-- Raw data follows --

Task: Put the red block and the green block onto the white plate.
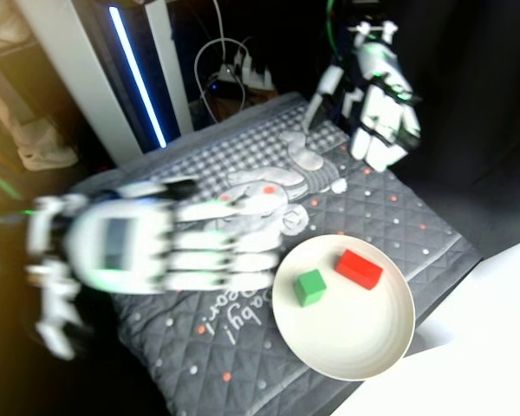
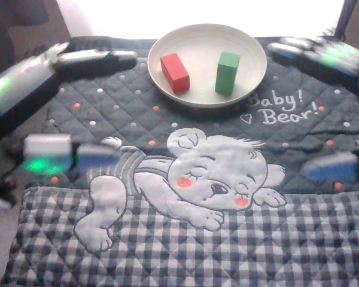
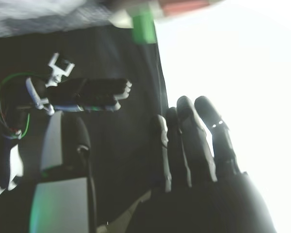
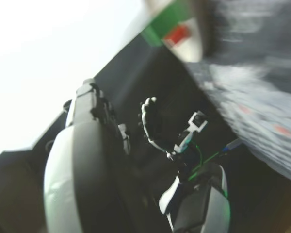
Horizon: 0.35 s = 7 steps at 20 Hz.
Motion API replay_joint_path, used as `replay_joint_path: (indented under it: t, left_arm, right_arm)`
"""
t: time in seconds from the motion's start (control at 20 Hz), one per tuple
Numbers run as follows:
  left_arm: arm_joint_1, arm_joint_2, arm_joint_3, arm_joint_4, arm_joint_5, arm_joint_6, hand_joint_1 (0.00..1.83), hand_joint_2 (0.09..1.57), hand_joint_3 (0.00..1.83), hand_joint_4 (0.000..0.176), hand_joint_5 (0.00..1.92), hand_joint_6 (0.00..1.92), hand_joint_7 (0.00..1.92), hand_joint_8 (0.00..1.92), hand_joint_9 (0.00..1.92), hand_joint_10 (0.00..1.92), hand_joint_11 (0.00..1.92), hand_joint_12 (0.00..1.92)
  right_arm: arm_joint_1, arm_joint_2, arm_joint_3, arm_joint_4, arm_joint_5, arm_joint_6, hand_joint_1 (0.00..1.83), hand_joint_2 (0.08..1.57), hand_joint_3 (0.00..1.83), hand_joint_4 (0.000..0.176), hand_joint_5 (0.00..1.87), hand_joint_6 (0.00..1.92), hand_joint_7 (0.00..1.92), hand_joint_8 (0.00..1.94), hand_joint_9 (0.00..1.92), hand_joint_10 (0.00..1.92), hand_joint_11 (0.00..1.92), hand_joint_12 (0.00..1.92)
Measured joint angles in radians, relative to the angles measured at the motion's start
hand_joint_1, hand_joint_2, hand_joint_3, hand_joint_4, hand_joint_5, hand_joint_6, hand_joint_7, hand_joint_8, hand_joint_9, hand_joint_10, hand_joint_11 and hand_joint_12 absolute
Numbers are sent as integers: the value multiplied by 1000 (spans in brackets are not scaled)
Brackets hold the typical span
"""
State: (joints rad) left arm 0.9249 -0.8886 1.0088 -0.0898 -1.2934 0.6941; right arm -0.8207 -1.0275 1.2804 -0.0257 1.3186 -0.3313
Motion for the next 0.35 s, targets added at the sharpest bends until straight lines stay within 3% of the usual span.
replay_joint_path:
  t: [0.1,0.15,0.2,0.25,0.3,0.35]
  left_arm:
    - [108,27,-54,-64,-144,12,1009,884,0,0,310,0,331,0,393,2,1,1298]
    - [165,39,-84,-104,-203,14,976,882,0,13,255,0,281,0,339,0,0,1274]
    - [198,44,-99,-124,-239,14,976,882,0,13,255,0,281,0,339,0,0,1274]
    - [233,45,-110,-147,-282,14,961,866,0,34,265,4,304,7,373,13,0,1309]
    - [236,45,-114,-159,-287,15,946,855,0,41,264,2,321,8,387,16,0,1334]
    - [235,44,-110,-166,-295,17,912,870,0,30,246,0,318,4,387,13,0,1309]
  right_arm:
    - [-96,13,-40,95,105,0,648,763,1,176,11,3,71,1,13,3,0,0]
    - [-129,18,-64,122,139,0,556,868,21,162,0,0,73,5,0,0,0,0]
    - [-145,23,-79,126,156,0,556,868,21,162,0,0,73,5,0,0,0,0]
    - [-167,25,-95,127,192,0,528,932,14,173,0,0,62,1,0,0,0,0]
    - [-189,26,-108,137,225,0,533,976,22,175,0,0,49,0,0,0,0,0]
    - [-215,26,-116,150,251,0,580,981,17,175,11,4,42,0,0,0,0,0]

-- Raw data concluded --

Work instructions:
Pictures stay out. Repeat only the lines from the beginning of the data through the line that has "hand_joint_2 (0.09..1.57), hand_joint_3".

Written reply:
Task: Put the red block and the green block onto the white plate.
Horizon: 0.35 s = 7 steps at 20 Hz.
Motion API replay_joint_path, used as `replay_joint_path: (indented under it: t, left_arm, right_arm)`
"""
t: time in seconds from the motion's start (control at 20 Hz), one per tuple
Numbers run as follows:
  left_arm: arm_joint_1, arm_joint_2, arm_joint_3, arm_joint_4, arm_joint_5, arm_joint_6, hand_joint_1 (0.00..1.83), hand_joint_2 (0.09..1.57), hand_joint_3 (0.00..1.83), hand_joint_4 (0.000..0.176), hand_joint_5 (0.00..1.92), hand_joint_6 (0.00..1.92), hand_joint_7 (0.00..1.92), hand_joint_8 (0.00..1.92), hand_joint_9 (0.00..1.92), hand_joint_10 (0.00..1.92), hand_joint_11 (0.00..1.92), hand_joint_12 (0.00..1.92)

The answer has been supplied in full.